Fiquei besta de saber que tu não conhecia a técnica do balde. Isso é mais velho que andar pra frente!!
Hahahahahaha
Ou São Paulo é um lugar muito evoluído, onde não falta água e privadas não entopem, vai saber!
¬¬'
Alguém já disse isso aí em cima mas eu reforço : você precisa casar logo ou vai se matar qualquer dias desses.
E tenha dó, não conhecer a técnica do balde é o fim Sr. Gordon :DD
Ainda bem que você fez as pazes com a fraldinha.

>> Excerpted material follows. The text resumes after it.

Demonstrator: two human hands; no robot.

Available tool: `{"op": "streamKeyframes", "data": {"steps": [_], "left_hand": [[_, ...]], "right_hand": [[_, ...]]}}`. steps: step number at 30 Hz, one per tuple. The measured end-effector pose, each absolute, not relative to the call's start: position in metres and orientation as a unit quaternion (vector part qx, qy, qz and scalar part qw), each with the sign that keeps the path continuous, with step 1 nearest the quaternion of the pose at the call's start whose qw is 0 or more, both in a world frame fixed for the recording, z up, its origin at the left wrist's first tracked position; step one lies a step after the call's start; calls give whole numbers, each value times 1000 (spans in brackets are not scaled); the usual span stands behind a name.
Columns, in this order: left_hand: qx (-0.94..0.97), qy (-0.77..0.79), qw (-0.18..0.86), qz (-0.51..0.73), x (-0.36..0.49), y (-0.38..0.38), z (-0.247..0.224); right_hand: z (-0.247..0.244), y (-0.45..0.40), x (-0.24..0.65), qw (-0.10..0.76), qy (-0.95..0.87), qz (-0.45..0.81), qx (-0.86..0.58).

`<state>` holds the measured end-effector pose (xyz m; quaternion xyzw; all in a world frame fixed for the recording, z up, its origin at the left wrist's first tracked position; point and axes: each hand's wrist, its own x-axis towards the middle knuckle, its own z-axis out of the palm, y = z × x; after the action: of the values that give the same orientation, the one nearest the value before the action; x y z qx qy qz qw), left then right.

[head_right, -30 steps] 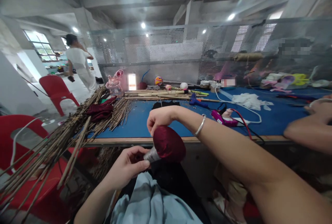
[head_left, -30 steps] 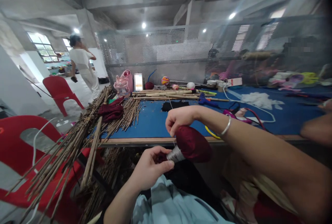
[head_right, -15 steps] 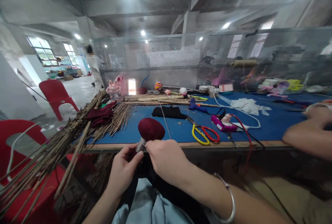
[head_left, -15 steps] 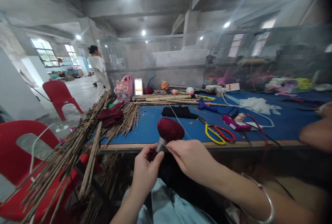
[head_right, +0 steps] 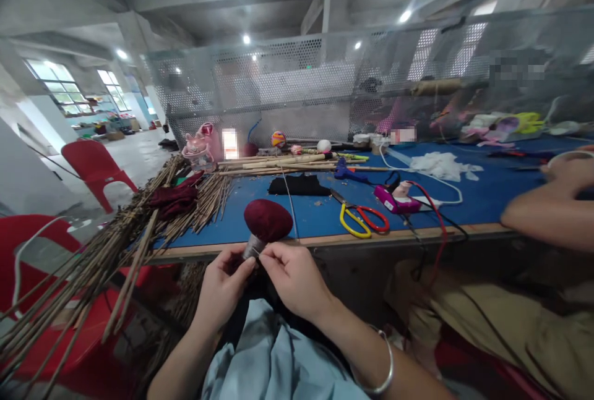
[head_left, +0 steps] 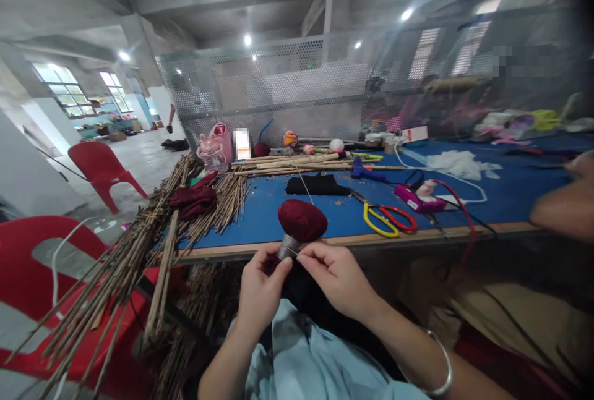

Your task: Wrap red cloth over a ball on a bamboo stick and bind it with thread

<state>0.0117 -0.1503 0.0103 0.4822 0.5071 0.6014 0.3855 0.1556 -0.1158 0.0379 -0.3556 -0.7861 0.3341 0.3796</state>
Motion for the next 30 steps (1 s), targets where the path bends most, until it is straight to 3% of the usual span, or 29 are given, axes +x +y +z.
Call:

Elas costumam ser muito sensíveis quando rejeitadas, quase sempre fogem e acabam em um daqueles churrasquinhos gregos. Já dizia o velho adágio popular "cagar salva relacionamentos".
abraço!
Pensei se o Tyler fosse o tipo de cara nada camarada, que iria apenas rir da sua cara ao invés de dar o conselho do balde...
Ahahahahahaahahahahaha
ahahahahahahahahahahaahahahahaha
ahahahahahahahaahahahahahahahaha
ahahahahahahahahahahahaahahaahahahahahahahahahahaha
ahahahahahahahahahahahahah!
SENSACIONAL!
Como é que uma pessoa pode ignorar uma técnica tão avançada como a do balde de água? Shame on you, meeeesmo!
Rssssss!
Bjs!
HAHAHAHA!
Fantástico!!!
Curti muito a sua maneira criativa e hilário de nos contar um fato tão simples.
Tyler Bazz salvando as pessoas em desespero da janelinha de um msn mais uma vez... quantas vezes não fui salva por esse rapaz tão pronto a oferecer ajuda a cabeças que não funcionam.
e quanto ao comentário dele ali em cima... eu compraria um livro com as histórias dos diálogos entre Rob Gordon e Tyler Bazz... sem nenhuma dor no bolso..
Por que não encheste os baldes no chuveiro? Não facilita pros diabinhos!